I reward agent if he's correct positive 1 or not negative -1 and computate loss FUNC with predicted_action(predicted_class) and reward.

But I get an error:

element 0 of tensors does not require grad and does not have a grad_fn

 # creating model
class Net(nn.Module):
    def __init__(self):
        super(Net, self).__init__()

        self.pipe = nn.Sequential(nn.Linear(9, 120),
                                 nn.ReLU(),
                                 nn.Linear(120, 64),
                                 nn.ReLU(),
                                 nn.Linear(64,2),
                                 nn.Softmax()
                                 )

    def forward(self, x):
        return self.pipe(x)


def env_step(action, label, size):
    total_reward = []

    for i in range(size):
        reward = 0

        if action[i] == label[i]:
            total_reward.append(reward+1)
            continue
        else:
            total_reward.append(reward-1)
            continue

    return total_reward




if __name__=='__main__':
    epoch_size = 100
    net = Net()
    criterion = nn.MSELoss()
    optimizer = optim.Adam(params=net.parameters(), lr=0.01)

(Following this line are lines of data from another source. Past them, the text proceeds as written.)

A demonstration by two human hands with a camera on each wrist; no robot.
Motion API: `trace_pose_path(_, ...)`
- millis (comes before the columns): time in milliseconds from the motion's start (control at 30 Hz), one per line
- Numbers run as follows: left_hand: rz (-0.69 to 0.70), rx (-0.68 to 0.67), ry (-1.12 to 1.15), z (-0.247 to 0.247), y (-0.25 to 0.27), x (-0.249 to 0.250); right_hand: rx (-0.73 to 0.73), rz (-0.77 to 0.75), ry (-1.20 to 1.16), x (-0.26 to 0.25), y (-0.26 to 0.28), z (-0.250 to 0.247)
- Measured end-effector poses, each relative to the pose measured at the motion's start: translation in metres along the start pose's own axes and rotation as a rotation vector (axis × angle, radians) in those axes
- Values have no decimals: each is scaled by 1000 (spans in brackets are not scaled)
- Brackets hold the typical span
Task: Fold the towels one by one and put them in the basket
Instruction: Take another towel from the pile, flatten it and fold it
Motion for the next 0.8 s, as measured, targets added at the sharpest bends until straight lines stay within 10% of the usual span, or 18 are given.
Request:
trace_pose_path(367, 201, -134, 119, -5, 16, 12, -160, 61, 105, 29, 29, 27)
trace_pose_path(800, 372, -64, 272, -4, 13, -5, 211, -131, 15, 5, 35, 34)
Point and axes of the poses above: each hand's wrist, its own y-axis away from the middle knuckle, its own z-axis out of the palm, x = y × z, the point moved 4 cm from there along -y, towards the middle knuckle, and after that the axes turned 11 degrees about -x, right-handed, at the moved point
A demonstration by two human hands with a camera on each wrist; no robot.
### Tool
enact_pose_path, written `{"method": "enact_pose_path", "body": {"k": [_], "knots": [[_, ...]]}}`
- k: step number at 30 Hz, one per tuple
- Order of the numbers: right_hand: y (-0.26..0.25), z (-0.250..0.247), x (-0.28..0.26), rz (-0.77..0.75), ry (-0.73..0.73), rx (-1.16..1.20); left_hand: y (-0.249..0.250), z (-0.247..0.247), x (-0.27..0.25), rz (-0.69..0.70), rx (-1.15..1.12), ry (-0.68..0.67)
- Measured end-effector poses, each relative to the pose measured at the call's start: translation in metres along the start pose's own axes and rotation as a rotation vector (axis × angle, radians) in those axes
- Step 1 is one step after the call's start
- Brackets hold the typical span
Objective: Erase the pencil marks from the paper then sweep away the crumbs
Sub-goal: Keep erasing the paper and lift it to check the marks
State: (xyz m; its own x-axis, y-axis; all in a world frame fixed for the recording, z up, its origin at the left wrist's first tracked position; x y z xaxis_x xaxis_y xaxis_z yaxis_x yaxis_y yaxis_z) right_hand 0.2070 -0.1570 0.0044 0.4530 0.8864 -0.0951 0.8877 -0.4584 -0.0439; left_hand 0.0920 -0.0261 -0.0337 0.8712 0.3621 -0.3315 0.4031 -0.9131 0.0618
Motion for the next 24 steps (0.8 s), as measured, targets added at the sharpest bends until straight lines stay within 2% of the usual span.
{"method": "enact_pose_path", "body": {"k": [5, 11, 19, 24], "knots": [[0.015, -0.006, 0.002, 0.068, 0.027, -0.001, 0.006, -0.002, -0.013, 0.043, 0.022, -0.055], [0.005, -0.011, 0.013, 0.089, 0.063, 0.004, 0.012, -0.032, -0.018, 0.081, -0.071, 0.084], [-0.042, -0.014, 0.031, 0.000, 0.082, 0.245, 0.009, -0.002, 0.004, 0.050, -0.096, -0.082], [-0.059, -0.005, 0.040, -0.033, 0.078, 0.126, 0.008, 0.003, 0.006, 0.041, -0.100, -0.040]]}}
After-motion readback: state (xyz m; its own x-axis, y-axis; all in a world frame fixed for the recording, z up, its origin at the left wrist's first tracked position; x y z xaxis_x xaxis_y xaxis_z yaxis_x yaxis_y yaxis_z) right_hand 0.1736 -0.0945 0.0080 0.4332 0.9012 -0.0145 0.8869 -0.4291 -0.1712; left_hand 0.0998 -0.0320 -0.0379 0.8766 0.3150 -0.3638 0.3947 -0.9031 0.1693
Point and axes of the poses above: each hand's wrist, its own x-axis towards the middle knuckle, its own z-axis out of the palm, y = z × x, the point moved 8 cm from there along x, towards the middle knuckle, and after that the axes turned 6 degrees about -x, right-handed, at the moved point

    total_loss = deque(maxlen = 50)

    for epoch in range(epoch_size):
        batch_index = 0
        for i in range(13):
            # batch sample
            batch_xs = torch.FloatTensor(train_state[batch_index: batch_index+50])   # make tensor
            batch_ys = torch.from_numpy(train_label[batch_index: batch_index+50]).type('torch.LongTensor')  # make tensor

            # action_prob; e.g classification prob
            actions_prob = net(batch_xs)                                
            #print(actions_prob)
            action = torch.argmax(actions_prob, dim=1).unsqueeze(1)    
            #print(action)
            reward = np.array(env_step(action, batch_ys, 50))  
            #print(reward)

            reward = torch.from_numpy(reward).unsqueeze(1).type('torch.FloatTensor')
            #print(reward)
            action = action.type('torch.FloatTensor')

            optimizer.zero_grad()
            loss = criterion(action, reward)    
            loss.backward()
            optimizer.step()


            batch_index += 50

Solution

  • action is produced by the argmax funtion, which is not differentiable. You instead want take the loss between the reward and the responsible probability for the action taken.

    Often, the "loss" chosen for the policy in reinfocement learning is the so called score function: link

    Which is the product of the log of the responsible probablity for the action a taken times the reward gained.